_About this exercise_
Please retype the listing below exactly as it stands, skipping any pictures.
Information supplied START
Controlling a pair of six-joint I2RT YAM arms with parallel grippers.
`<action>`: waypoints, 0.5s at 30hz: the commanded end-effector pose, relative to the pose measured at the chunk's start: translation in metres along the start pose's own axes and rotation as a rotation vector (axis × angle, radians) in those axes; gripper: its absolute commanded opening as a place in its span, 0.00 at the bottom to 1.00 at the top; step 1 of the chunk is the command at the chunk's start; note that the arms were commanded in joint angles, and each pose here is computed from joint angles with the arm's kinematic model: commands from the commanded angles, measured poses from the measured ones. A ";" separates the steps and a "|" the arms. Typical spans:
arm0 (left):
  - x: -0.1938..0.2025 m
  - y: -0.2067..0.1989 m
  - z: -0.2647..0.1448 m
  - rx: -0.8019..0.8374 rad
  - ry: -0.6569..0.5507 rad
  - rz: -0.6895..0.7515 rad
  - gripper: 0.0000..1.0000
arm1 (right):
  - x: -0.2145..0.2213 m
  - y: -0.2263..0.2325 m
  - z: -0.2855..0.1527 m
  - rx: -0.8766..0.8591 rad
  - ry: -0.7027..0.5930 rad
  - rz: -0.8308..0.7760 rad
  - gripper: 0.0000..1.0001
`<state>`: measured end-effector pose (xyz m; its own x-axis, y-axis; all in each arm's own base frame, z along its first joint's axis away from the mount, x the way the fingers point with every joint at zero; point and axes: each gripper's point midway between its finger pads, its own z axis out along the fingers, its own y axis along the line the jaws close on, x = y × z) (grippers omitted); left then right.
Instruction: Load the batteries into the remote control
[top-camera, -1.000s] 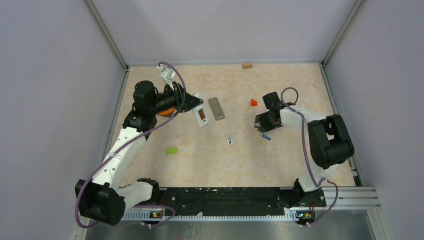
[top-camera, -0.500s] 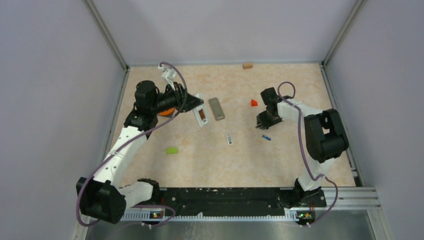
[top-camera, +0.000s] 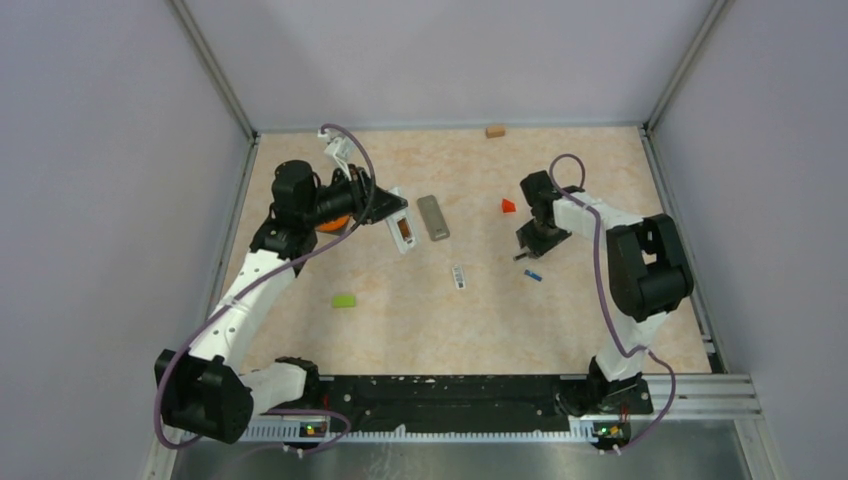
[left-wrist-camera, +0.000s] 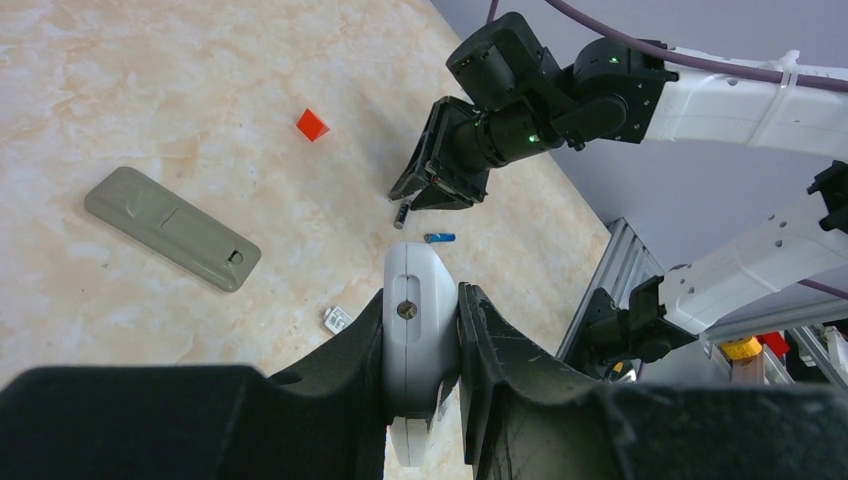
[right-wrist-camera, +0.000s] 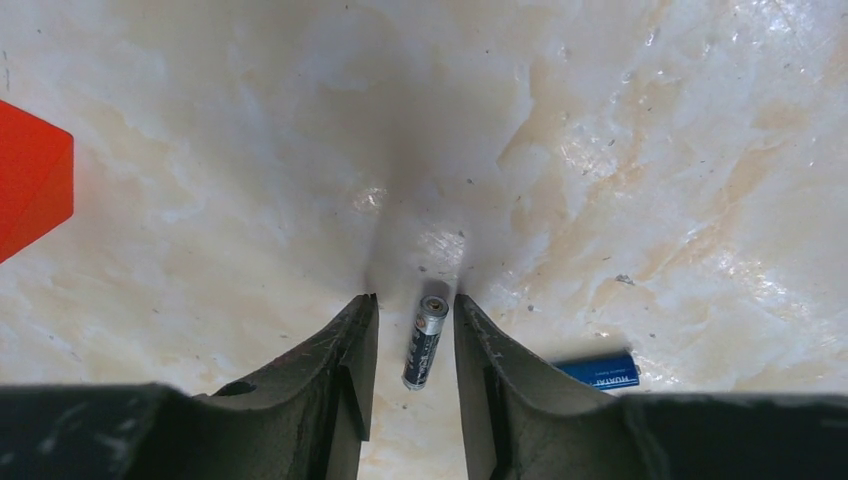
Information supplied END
_Finished exercise_
Controlling a pair of six-joint I2RT YAM arms with parallel grippers.
`<action>`: waypoints, 0.5s at 30hz: the commanded end-effector pose, relative to the pose measured at the chunk's start: translation in metres along the start pose's own axes and rotation as a rotation vector (axis × angle, radians) in those axes; gripper: its absolute commanded opening as a place in its span, 0.00 at the bottom to 1.00 at the top; step 1 of the chunk is the command at the chunk's start; note that the arms were commanded in joint angles, and each pose here is computed from joint angles with the arm's kinematic model: commands from the commanded angles, measured poses from the measured ones. A ";" separates the steps and a "|" the arms. Typical spans:
arm0 (left):
  - x: -0.1938..0.2025 m
  - y: -0.2067..0.1989 m
  - z: -0.2647..0.1448 m
  - rx: -0.8019..0.8374 rad
  - ry: -0.6569..0.5507 rad
  - rz: -0.6895..0.7515 rad
  - gripper: 0.0000..1.0000
arm1 (right):
  - x: -0.2145..0.2213 m
  - y: -0.2263..0.2325 m
  - z: -0.2855..0.1527 m
  - rx: -0.8766..0.8591 rad
  - ry: -0.7027..0.5930 rad
  - rz: -0.8308..0.7760 rad
  - gripper: 0.0000..1.0001
`<state>`: measured end-effector pose (xyz m; its own x-axis, y-axis; all in each arm's own base frame, z along its first joint's axis away from the mount, x the way the fingers point with every joint at zero; point and axes: each gripper's point midway between its finger pads, its own z axis out along the fingers, its own y axis along the line the jaws close on, x = y × z) (grippers omitted); left then right.
Instruction: Load the batteries into the remote control
[top-camera, -1.000s] 
[top-camera, -0.500s] 
[top-camera, +0.000s] 
[left-wrist-camera, +0.000s] 
[right-wrist-camera, +0.000s] 

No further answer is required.